> REQUIRED ACTION:
Find the line with "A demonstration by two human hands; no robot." and the line with "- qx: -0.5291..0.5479" in the entries below; output exactly those two lines, every line between them, and no others.

> DATASET:
■ ■ ■ ■

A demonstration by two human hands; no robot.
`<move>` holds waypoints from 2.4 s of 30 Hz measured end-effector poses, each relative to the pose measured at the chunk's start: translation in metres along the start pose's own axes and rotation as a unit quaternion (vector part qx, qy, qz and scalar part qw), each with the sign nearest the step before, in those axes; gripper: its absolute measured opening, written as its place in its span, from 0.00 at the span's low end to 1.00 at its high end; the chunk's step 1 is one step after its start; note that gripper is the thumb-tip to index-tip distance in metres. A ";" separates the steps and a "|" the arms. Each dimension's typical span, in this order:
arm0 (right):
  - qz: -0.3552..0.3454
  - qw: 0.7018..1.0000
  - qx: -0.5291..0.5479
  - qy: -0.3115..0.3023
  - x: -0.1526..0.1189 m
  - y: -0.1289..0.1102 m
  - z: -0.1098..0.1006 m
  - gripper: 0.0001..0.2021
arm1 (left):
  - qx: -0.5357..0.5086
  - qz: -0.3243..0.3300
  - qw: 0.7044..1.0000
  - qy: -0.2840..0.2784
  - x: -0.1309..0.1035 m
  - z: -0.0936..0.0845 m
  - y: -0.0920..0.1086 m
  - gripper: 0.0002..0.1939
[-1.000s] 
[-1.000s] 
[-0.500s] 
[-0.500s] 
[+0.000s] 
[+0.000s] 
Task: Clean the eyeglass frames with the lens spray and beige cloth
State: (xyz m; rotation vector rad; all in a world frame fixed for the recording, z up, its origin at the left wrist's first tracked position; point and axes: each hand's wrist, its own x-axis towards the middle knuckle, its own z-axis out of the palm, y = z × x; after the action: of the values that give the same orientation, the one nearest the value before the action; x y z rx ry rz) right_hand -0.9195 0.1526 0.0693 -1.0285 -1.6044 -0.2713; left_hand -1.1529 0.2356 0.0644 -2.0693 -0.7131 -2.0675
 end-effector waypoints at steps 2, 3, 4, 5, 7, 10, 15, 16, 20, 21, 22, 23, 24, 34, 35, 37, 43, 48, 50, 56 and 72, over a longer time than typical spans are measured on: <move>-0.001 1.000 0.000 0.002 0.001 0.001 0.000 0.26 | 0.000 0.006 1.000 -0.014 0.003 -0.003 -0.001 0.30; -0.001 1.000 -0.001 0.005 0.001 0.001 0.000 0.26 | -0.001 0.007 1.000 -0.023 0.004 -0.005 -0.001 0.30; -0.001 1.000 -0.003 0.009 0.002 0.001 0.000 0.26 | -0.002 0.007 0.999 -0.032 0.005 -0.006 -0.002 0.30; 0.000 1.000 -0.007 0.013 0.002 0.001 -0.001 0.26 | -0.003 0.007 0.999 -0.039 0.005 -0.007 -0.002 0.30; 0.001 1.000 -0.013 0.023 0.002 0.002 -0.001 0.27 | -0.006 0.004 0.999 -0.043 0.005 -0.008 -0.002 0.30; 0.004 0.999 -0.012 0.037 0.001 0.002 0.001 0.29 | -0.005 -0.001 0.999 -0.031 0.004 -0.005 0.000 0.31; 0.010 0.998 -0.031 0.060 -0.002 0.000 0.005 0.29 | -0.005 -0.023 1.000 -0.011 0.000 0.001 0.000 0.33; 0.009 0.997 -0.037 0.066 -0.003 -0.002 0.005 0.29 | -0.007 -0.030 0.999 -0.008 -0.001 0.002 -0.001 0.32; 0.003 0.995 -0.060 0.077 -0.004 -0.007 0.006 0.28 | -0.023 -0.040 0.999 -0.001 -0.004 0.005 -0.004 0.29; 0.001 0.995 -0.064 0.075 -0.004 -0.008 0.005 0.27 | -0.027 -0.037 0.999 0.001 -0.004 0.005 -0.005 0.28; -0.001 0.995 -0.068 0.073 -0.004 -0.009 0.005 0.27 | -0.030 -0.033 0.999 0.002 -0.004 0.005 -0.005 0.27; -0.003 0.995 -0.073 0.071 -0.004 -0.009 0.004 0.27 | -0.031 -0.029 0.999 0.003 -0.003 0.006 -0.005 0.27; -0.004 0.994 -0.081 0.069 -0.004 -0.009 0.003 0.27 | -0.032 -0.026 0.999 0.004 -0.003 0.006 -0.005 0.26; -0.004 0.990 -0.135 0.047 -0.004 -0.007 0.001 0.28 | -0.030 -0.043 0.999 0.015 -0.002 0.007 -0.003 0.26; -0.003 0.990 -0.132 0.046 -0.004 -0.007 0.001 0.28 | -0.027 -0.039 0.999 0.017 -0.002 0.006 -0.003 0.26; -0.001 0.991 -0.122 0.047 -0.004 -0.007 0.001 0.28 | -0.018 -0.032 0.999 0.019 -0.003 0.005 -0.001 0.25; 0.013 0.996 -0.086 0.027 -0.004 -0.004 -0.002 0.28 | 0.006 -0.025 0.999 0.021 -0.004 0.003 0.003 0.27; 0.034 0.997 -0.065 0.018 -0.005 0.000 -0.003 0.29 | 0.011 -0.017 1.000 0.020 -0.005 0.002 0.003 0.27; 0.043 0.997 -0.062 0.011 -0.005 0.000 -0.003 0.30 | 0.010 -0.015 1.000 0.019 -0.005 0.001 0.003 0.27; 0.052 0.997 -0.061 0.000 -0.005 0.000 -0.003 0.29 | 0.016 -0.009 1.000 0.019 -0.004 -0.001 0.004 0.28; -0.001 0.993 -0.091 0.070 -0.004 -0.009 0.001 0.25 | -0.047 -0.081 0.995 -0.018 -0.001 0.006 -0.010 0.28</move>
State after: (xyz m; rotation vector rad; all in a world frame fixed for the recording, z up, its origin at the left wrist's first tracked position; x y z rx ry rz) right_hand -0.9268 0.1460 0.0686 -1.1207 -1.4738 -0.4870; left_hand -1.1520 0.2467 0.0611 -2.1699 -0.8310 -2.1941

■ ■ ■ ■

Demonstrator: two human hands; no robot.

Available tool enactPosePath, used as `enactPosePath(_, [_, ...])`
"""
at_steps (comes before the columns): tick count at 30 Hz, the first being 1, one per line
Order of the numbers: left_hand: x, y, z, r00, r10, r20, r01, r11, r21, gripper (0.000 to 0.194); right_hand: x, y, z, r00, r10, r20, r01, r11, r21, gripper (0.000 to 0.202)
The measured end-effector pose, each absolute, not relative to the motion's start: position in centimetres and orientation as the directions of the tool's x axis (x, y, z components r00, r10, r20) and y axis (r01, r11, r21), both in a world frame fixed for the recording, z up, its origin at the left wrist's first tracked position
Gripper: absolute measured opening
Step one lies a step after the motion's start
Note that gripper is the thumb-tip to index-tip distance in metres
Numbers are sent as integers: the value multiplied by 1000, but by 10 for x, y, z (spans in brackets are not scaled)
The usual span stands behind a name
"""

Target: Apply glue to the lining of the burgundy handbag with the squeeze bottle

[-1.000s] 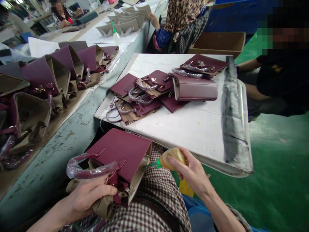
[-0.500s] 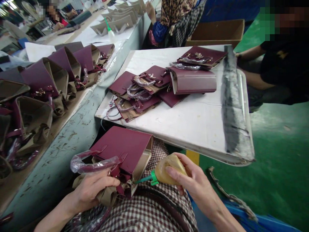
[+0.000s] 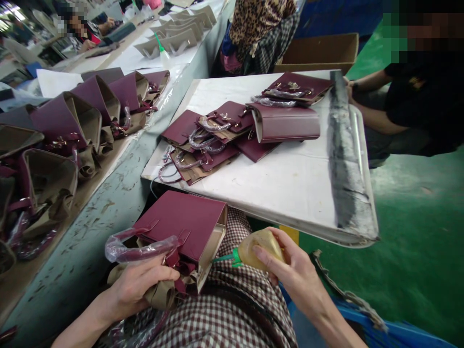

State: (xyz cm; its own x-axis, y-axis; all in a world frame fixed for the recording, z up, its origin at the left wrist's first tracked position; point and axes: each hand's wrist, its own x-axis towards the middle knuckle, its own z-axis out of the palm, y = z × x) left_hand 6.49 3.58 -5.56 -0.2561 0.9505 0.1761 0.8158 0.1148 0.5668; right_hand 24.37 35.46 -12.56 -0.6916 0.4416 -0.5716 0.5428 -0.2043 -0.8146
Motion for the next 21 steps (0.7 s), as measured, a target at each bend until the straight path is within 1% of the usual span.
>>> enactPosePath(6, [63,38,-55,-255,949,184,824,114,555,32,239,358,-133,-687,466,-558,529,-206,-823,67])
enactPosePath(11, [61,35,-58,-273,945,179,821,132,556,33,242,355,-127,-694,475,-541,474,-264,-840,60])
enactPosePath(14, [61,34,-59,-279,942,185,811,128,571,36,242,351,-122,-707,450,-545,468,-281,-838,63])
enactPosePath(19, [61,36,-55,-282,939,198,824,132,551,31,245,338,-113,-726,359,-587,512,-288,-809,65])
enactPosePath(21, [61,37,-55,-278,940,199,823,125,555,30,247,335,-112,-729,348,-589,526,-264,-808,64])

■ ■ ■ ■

> OUTPUT OF THE TASK:
A demonstration by two human hands; no robot.
`<move>` holds waypoints from 2.4 s of 30 Hz measured end-effector poses, each relative to the pose measured at the chunk's start: translation in metres along the start pose's own axes and rotation as a unit quaternion (vector part qx, qy, qz and scalar part qw), each with the sign nearest the step before, in those axes; gripper: its absolute measured opening, written as its place in its span, from 0.00 at the span's low end to 1.00 at its high end; the chunk's step 1 is one step after its start; note that gripper is the thumb-tip to index-tip distance in metres. A ";" separates the steps and a "|" the arms. Each dimension's typical span, in this order:
arm0 (right):
  - qz: -0.3552..0.3454
  - qw: 0.7018..1.0000
  - qx: -0.5291..0.5479

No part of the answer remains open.